После этого разговора новые знакомые пошли закусывать, и Гусенков только на следующий день уехал в свое селение в фургоне Вьюшина, который направился в Александрополь выполнять предположенную им программу развлечений.
…Иловлин находился в полузабытьи, когда к нему подходил доктор, и слышал только некоторые слова, которые раздавались около него.
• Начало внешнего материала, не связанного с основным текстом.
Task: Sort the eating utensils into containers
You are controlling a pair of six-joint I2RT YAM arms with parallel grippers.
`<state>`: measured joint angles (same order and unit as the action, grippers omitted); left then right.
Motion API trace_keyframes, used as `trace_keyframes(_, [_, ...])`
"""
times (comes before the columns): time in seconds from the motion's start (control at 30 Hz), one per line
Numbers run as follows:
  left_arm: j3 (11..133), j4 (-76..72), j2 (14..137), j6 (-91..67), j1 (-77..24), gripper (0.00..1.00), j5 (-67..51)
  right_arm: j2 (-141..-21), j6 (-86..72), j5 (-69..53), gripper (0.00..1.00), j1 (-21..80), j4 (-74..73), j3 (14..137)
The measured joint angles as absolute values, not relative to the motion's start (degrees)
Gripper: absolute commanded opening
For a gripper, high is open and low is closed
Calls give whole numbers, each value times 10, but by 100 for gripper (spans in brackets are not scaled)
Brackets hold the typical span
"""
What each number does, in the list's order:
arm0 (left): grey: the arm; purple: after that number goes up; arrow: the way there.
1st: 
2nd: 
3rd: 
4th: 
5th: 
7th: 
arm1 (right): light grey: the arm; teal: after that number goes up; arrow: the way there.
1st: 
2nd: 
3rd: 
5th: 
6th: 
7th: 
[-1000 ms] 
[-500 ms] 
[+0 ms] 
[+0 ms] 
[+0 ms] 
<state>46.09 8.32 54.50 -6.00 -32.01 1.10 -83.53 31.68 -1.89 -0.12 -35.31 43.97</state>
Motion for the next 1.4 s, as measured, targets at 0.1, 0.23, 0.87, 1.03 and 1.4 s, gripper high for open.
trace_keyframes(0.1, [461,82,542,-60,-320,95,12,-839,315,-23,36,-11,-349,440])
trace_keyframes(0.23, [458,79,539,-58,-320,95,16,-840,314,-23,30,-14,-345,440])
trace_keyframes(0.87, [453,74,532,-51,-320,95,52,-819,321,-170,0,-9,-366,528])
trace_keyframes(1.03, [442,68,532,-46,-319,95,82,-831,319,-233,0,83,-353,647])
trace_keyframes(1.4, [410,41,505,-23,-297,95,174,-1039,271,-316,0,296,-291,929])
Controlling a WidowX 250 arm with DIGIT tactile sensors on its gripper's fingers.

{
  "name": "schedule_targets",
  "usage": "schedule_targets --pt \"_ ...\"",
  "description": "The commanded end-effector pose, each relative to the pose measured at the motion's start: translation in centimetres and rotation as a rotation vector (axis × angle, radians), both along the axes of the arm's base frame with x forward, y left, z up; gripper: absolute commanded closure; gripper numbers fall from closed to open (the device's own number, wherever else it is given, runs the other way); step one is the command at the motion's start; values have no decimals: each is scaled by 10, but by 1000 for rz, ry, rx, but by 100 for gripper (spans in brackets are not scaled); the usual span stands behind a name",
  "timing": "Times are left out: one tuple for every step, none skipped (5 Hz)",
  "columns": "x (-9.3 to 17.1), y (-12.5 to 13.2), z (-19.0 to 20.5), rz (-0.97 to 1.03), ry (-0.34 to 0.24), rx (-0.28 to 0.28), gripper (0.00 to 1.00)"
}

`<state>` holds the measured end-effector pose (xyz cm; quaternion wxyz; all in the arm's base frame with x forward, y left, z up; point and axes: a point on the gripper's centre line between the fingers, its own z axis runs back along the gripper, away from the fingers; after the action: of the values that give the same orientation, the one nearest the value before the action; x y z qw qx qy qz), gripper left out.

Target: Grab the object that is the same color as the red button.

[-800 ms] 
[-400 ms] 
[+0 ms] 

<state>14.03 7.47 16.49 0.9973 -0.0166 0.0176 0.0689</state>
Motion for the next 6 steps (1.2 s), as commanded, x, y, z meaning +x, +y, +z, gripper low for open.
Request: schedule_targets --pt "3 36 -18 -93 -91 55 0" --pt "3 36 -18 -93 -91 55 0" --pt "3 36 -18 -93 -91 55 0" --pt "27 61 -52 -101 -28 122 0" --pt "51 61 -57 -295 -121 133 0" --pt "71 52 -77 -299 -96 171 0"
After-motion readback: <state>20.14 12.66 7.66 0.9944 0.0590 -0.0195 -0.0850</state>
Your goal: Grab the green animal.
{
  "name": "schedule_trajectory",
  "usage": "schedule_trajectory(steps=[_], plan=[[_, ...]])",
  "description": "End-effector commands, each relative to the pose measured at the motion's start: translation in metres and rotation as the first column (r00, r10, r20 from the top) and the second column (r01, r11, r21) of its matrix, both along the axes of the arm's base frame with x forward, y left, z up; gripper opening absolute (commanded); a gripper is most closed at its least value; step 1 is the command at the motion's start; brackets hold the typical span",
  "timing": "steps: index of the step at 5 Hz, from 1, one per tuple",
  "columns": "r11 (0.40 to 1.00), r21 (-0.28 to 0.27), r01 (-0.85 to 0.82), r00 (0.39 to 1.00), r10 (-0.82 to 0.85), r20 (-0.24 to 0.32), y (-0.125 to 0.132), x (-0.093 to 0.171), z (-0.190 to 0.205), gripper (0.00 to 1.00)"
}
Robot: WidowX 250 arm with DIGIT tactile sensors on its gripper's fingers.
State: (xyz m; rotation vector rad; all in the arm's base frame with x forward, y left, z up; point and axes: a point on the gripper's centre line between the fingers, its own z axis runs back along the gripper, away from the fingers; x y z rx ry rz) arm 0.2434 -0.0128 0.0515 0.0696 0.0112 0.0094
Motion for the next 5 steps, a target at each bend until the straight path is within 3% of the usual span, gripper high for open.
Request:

Впрочем, он не давал себе отчета в значении этих слов, не знал, из какого мира они доносятся до его слуха, и оставался к ним безучастен. Он даже открыл глаза после ухода врача и видел не только комнату, в которой лежал, но и коридор, и часть следующей за ним темной комнаты. Но все эти помещения утратили в его глазах определенные размеры и казались то меньше и ниже, то, наоборот, гораздо больше. Тех, кто входил и уходил из его комнаты, он скорее угадывал, чем видел. Казалось, то были не люди, а блуждающие тени. Он отчетливо видел только Мариам, склонившуюся у его изголовья; это продолжалось всего несколько мгновений, но он успел уловить озабоченный и как будто суровый взгляд девушки и…
…Он встал и подошел к окну. Окно было необыкновенно широкое, с одним огромным стеклом, до того тонким и прозрачным, что через него не только все было слышно и видно, но даже свободно проникал воздух. Иловлин чувствовал страшную жажду, тяжесть во всем теле и глубокую сердечную тоску. Это понятно, потому что он столько пережил; в недавнем прошлом произошло столько драм, и еще каких драм! Он жил, увлекался, забывался, свершал разные хорошие и дурные дела, стремился к добру и славе, но вдруг встретился с ней и влюбился… Все то, что было до того, не было настоящим чувством: то были обманы крови и воображения. Было суждено, что он встретит на таинственном пути жизни свою собственную мечту, тот идеал, который с первым сознательным взглядом на божий свет, с первым вздохом зарождается в душе и чувствах наших. Можно отогнать мечту, но если она воплощается перед вами, тогда никакие силы не могут противиться ее могуществу… Отказаться от нее — значит погибнуть… Но он не отказался и полюбил. Что такое затем произошло? Он никак не мог вспомнить. Не объяснит ли кто-нибудь, что такое произошло?